When it comes to our scheduling, the one thing that allows us to be nimble is that we have a large backlog. We are always looking at least six weeks out, scheduling our manpower. Then we are seeing if we can even pull some customers up early like we have for the last eight weeks. Pulling them up early to see if we can get some projects done. We can see all of that because of our scheduling software.
Then, being able to look at jobsites when we're not able to do something on the jobsite, we look in Fieldwire at all the tasks in order to complete that job and identify all the things that can be done in the shop if we're not allowed on the jobsite.
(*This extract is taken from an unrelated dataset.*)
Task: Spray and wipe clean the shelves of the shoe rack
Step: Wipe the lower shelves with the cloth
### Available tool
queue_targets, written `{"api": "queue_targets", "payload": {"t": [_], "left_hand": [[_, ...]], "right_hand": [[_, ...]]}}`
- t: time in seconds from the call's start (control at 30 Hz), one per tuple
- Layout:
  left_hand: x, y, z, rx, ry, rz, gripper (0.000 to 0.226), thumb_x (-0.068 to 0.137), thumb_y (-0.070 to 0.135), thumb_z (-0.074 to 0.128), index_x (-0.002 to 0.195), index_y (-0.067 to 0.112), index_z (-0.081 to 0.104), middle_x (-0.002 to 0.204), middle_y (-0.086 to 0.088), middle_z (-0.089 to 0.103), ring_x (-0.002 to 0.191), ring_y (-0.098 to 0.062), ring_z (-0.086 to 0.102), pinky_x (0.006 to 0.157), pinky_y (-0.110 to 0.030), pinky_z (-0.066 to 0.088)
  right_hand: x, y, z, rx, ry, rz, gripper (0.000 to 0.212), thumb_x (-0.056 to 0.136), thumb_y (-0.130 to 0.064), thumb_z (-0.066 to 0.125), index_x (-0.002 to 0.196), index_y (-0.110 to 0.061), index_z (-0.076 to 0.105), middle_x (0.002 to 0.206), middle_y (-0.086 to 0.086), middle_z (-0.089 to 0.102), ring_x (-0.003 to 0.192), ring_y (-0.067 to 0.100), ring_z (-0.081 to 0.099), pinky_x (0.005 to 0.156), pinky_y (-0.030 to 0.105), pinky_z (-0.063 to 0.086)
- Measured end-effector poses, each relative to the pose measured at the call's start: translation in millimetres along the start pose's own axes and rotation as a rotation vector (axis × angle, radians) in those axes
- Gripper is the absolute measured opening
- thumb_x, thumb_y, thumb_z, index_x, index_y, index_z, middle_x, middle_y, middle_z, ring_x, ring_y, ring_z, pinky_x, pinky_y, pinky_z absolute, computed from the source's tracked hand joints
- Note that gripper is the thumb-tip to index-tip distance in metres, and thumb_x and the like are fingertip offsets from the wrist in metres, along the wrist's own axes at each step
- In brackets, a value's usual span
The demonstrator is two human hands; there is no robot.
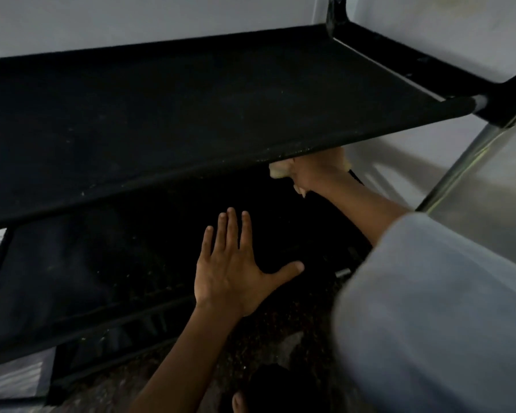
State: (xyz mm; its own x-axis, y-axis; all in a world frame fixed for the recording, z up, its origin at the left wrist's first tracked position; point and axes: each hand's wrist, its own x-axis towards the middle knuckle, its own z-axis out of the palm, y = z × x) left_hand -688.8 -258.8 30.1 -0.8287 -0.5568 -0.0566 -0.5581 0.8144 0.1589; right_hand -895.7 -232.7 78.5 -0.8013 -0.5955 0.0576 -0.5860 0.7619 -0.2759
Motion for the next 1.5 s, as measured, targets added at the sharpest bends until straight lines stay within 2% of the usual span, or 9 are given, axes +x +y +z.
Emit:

We use the technology to make us more efficient and it has worked flawlessly during this time.
[Yves Frinault] Any company that has started their transition prior to this, I have seen a huge acceleration. I can just talk from our own personal experience. We have a three-office operation. We have the main office in San Francisco, an office in Scottsdale which is a bit smaller, and an outpost in Paris which is our European office. We have started to do a lot more, like the company all hands, etcetera.
Overnight, though, 100% of the headcount of Fieldwire started working remotely. We had to get really good at it really quickly. It's been surprisingly good. Very often, running an experiment at that scale feels costly but we did not have the choice. We did it and it has been interesting.
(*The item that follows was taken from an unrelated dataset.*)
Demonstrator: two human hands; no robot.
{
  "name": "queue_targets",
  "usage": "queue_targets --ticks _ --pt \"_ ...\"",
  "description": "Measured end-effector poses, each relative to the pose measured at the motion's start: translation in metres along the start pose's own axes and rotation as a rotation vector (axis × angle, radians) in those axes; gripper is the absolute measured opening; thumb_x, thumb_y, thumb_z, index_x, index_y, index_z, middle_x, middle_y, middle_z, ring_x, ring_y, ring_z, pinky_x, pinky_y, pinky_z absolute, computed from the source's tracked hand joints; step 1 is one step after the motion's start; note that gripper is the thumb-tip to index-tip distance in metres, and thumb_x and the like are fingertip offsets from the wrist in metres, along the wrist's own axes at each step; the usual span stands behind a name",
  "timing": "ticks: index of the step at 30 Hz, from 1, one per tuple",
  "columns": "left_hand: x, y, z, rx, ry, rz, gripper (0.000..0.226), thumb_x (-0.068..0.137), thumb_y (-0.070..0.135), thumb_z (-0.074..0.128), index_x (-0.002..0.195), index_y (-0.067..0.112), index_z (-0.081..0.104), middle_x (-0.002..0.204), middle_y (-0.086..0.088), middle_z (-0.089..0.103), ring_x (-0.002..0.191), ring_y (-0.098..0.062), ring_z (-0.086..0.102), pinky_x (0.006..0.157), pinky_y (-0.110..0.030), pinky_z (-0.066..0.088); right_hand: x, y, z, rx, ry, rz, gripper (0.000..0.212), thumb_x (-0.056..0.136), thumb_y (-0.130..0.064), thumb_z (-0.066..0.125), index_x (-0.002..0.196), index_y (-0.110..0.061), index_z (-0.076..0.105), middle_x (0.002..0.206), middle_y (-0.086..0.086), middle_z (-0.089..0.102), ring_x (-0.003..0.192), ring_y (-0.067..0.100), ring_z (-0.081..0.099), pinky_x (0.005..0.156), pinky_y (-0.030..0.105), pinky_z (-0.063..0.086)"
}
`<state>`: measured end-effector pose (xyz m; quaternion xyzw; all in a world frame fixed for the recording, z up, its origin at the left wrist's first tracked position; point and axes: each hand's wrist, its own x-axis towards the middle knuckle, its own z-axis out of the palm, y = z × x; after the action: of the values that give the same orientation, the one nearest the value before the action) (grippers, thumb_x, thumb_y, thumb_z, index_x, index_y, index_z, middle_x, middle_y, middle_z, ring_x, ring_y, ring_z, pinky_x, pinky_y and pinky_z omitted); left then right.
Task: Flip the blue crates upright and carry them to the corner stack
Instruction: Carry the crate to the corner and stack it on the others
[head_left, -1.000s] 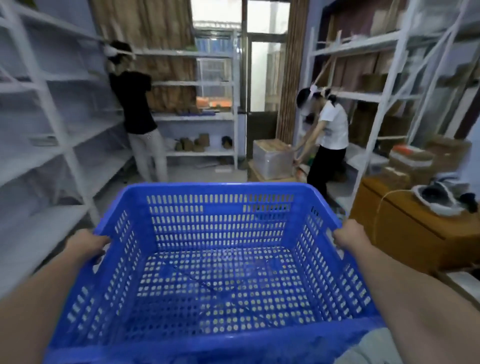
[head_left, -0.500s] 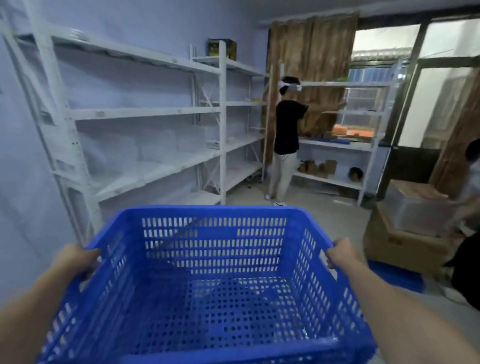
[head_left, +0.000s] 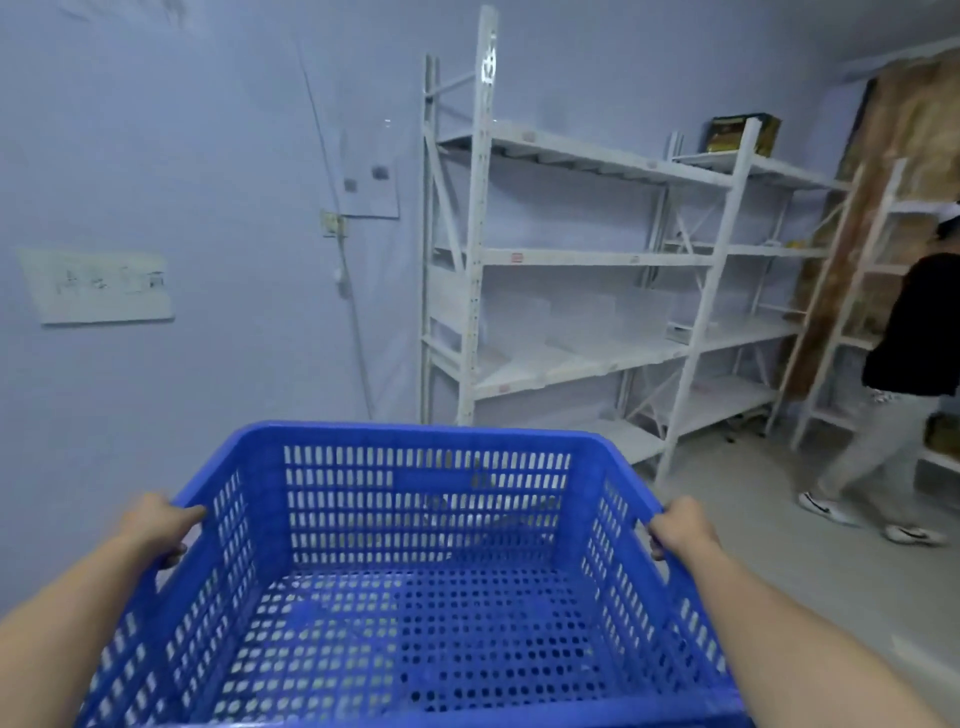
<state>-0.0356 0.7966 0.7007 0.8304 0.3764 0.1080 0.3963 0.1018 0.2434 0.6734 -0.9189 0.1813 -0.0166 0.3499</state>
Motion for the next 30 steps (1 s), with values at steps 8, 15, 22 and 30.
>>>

That's it for the first part of the panel. I am going to start looking at audience questions. They are not going to be quite as direct so each of you should feel free to take a run at them.
The first question is, what specific indications are you seeing in your respective markets that make you believe that activity will pick back up in the near future? Whether it's in the next few months or more, what are clients telling you, what are you seeing there? James, if you want to start.
[James McQuaid] In a general sense, the official end dates of the projects haven't actually moved, so that puts pressure on everybody involved. Everybody is trying to get these projects cropping up as safely as possible and still achieving the end date in a lot of cases. I cannot see how a lot of these projects won’t miss their end dates but there has to be that common sense approach to that.
There is that appetite to ramp back up. We know that we won't get that same level of personnel on site as before, but we can still get that same amount of work done with less guys. That's where honing in on things that both Davids have talked about there, on making sure that we're looking ahead and planning ahead. They're absolutely critical. Everybody has the appetite to get back to doing the work. We all want our guys to be earning money and earning a wage and feeding their families. It's in everybody's interest. It's not just the main contractor or the governments or anything.
[Yves Frinault] Europe feels like a policy-driven market, basically states letting their economy reopen. Do you think you're getting accurate visibility on what's happening there?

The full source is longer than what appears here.